> **What needs to be done**
Each line with the word "thing" must appear in the answer, copied from the records.

[Dataset entries]
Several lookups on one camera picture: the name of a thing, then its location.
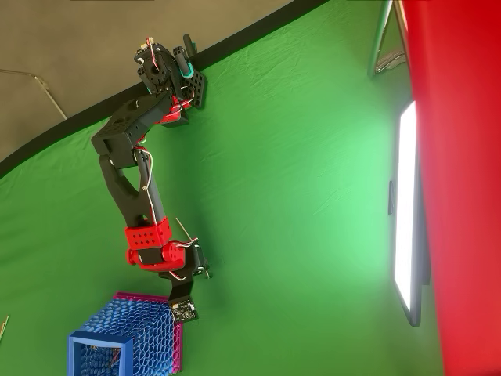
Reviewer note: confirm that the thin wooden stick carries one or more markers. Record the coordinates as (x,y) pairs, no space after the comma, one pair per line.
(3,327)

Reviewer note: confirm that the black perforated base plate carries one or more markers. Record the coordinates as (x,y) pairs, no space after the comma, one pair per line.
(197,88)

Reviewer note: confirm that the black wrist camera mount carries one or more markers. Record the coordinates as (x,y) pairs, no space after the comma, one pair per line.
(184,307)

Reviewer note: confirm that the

---

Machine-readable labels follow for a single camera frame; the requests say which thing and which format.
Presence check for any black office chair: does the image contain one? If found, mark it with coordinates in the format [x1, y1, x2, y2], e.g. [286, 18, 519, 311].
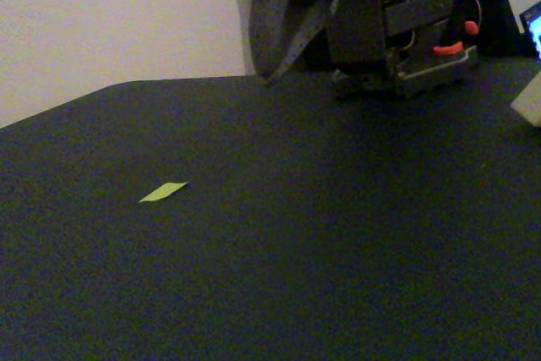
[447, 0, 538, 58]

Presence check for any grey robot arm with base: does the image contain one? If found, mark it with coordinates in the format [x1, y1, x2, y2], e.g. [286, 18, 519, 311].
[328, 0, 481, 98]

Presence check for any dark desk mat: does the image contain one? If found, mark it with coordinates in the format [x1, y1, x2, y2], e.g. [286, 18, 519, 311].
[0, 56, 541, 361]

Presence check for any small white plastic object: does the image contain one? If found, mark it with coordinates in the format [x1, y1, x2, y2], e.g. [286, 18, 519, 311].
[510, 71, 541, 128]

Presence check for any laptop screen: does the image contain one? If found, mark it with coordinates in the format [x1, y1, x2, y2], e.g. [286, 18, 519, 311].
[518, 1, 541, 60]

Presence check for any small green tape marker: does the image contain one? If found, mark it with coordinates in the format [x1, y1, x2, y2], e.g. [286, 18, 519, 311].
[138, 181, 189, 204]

> **Answer to the exercise**
Several lookups on one camera picture: the name of a thing, then its location.
Machine-readable labels follow for a single camera frame; the requests say which thing and which format.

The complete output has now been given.